Effect of N, Mo, and Si on Local Corrosion Resistance of Unstabilized Cr–Ni and Cr–Mn–Ni Austenitic Steels

Abstract

Features of the effect of both individual and combined alloying with nitrogen, molybdenum and silicon of unstabilized cold-worked and heat-treated austenitic Cr–Ni and Cr–Mn–Ni steels on pitting and intercrystalline corrosion (ICC) resistance in weakly oxidizing media are studied. On the basis of corrosion and electrochemical test results (electrochemical method), an ambiguous effect of alloying cold worked Cr–Mn–Ni steels with nitrogen and molybdenum on pitting corrosion resistance is revealed. It is established that a necessary condition for intergranular corrosion resistance of chromium-nickel steels after prolonged tempering at 550–750°C is the presence of silicon in addition to nitrogen and molybdenum, which participates in improving the passivity of chromium-depleted boundary zones.

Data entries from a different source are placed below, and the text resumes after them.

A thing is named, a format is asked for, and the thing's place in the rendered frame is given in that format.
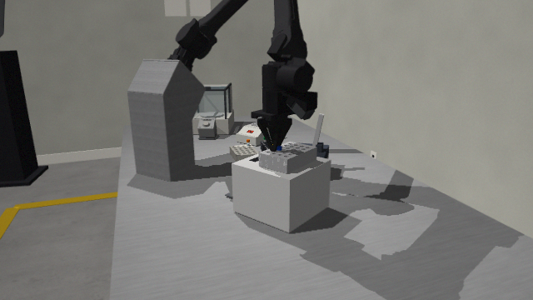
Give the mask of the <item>white tube rack with round holes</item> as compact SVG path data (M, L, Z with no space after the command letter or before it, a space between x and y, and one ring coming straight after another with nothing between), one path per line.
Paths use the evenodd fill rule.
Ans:
M242 159L245 159L245 158L249 158L258 153L259 152L251 144L250 146L247 146L247 145L230 146L230 154L232 155L233 159L236 162Z

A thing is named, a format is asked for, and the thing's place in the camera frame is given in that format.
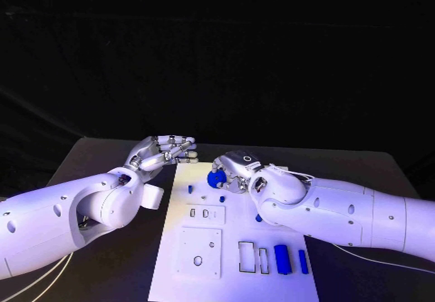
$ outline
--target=black backdrop
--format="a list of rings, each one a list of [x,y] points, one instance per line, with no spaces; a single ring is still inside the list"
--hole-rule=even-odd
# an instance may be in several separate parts
[[[1,9],[0,195],[44,186],[82,136],[181,134],[387,152],[435,198],[420,2]]]

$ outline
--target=white robotic arm
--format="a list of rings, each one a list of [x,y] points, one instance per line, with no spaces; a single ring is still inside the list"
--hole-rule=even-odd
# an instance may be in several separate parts
[[[435,262],[433,201],[263,167],[243,151],[214,160],[210,175],[218,181],[210,186],[249,192],[270,225],[337,245],[391,249]]]
[[[197,162],[193,143],[191,137],[148,137],[122,167],[0,203],[0,279],[46,266],[123,227],[139,206],[158,208],[162,189],[145,182],[164,165]],[[77,213],[89,217],[84,223]]]

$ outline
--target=blue small part
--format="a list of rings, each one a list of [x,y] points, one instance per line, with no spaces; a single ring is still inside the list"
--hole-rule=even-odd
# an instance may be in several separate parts
[[[306,258],[305,258],[305,251],[299,250],[299,260],[301,260],[301,269],[302,274],[308,274],[308,265],[306,265]]]
[[[216,173],[213,173],[210,171],[207,177],[205,177],[205,181],[210,185],[210,187],[213,187],[214,189],[217,189],[217,183],[220,182],[226,182],[226,174],[221,170],[217,170]]]
[[[273,249],[275,249],[277,274],[282,274],[282,275],[290,274],[292,266],[289,265],[286,245],[279,244],[279,245],[273,246]]]

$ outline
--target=rectangular hole
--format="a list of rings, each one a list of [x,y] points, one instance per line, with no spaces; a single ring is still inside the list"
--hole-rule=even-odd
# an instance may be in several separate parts
[[[267,251],[266,249],[257,249],[257,255],[259,255],[259,263],[260,263],[260,273],[269,274],[269,264],[267,264]]]
[[[239,242],[239,271],[240,272],[254,272],[254,252],[253,252],[253,242]]]

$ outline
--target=table
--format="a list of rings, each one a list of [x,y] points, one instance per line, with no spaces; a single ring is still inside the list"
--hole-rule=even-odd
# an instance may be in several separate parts
[[[48,185],[95,175],[122,165],[135,141],[82,138],[64,158]],[[350,181],[388,194],[417,198],[391,156],[381,152],[244,147],[197,144],[198,158],[210,162],[224,152],[246,149],[263,164]],[[151,184],[165,190],[159,209],[139,209],[125,228],[99,237],[72,256],[61,277],[38,301],[145,301],[175,166],[167,166]],[[433,301],[435,275],[368,262],[329,243],[305,237],[319,301]],[[358,255],[435,270],[435,264],[398,252],[347,248]],[[0,300],[20,290],[51,265],[0,281]],[[48,285],[46,277],[14,301],[31,301]]]

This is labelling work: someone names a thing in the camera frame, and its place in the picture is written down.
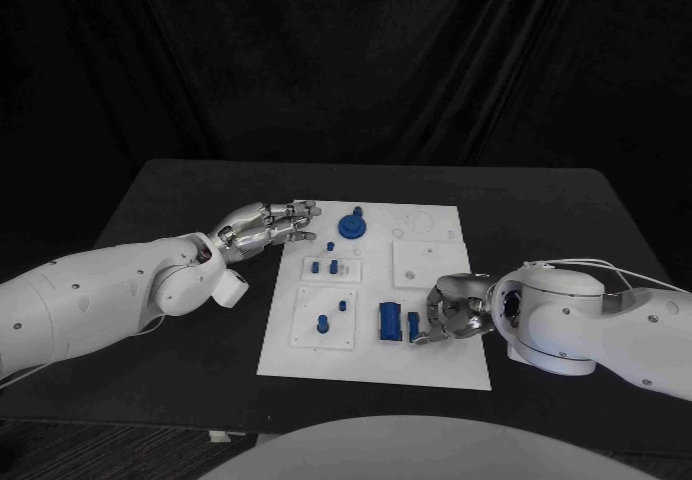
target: blue object
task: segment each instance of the blue object
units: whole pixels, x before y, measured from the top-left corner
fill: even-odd
[[[346,215],[339,220],[339,233],[343,238],[353,240],[363,236],[364,229],[366,225],[363,220],[363,209],[360,207],[356,207],[353,209],[353,214]]]
[[[408,312],[408,341],[412,343],[418,335],[418,312]]]
[[[327,333],[328,332],[328,322],[327,322],[327,316],[320,315],[317,318],[317,331],[320,333]]]
[[[401,342],[401,305],[393,302],[379,304],[379,339]]]

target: black table
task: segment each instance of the black table
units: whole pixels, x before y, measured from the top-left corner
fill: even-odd
[[[592,170],[155,160],[96,248],[206,232],[236,207],[294,198],[457,205],[475,272],[591,257],[667,279]],[[497,333],[483,338],[490,392],[256,376],[279,258],[275,247],[236,266],[251,289],[233,309],[210,300],[147,336],[50,366],[7,388],[0,416],[282,433],[347,417],[441,415],[594,449],[692,451],[690,402],[644,391],[601,367],[561,377],[510,361]],[[620,287],[610,272],[591,273]]]

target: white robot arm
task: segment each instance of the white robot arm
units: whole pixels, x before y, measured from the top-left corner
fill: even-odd
[[[431,329],[415,343],[496,329],[509,357],[542,370],[588,375],[599,363],[637,387],[692,400],[692,294],[676,290],[607,294],[591,275],[545,262],[526,263],[499,280],[450,275],[432,288]]]
[[[228,268],[268,244],[314,240],[300,229],[314,202],[248,205],[209,235],[69,255],[0,285],[0,376],[78,357],[179,316],[213,297],[232,307],[248,290]]]

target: white panel
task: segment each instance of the white panel
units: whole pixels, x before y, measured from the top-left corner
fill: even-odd
[[[339,271],[330,273],[331,261],[337,261]],[[313,273],[313,262],[320,263],[320,270]],[[339,257],[305,257],[301,280],[307,282],[360,283],[360,260]]]
[[[465,245],[451,242],[393,242],[393,286],[431,289],[450,273],[471,273]]]
[[[346,310],[339,310],[339,302]],[[317,318],[327,316],[328,331],[317,331]],[[356,329],[356,291],[346,288],[300,287],[292,314],[291,345],[294,347],[353,350]]]
[[[403,340],[408,340],[406,313],[418,312],[424,331],[428,324],[425,298],[434,285],[432,281],[425,288],[395,288],[393,241],[450,243],[464,256],[457,207],[318,200],[317,205],[323,214],[305,229],[317,234],[317,240],[284,246],[256,373],[490,390],[480,337],[425,346],[409,345],[408,341],[402,341],[401,345],[379,343],[379,303],[401,304]],[[367,229],[359,239],[347,240],[339,235],[337,223],[357,205],[363,208]],[[327,242],[334,242],[333,251],[327,251]],[[360,283],[343,284],[357,294],[353,350],[291,346],[297,289],[336,287],[334,283],[302,280],[305,257],[360,261]],[[460,272],[458,265],[450,265],[447,259],[437,266],[442,274]]]

Silicon added to nitrogen-containing steel alloyed with molybdenum and 0.03 wt.% carbon with a balanced content of Cr, N, Mo and Si facilitates an improvement of passivity for boundary zones impoverished in chromium. Introduction of silicon into nitrogen-containing chromium-nickel steel (0.03% C) alloyed with molybdenum with a balanced content of Cr, Ni, Mo, and Si makes its ICC resistance equal to specially low-alloy stainless steel containing 0.003% C.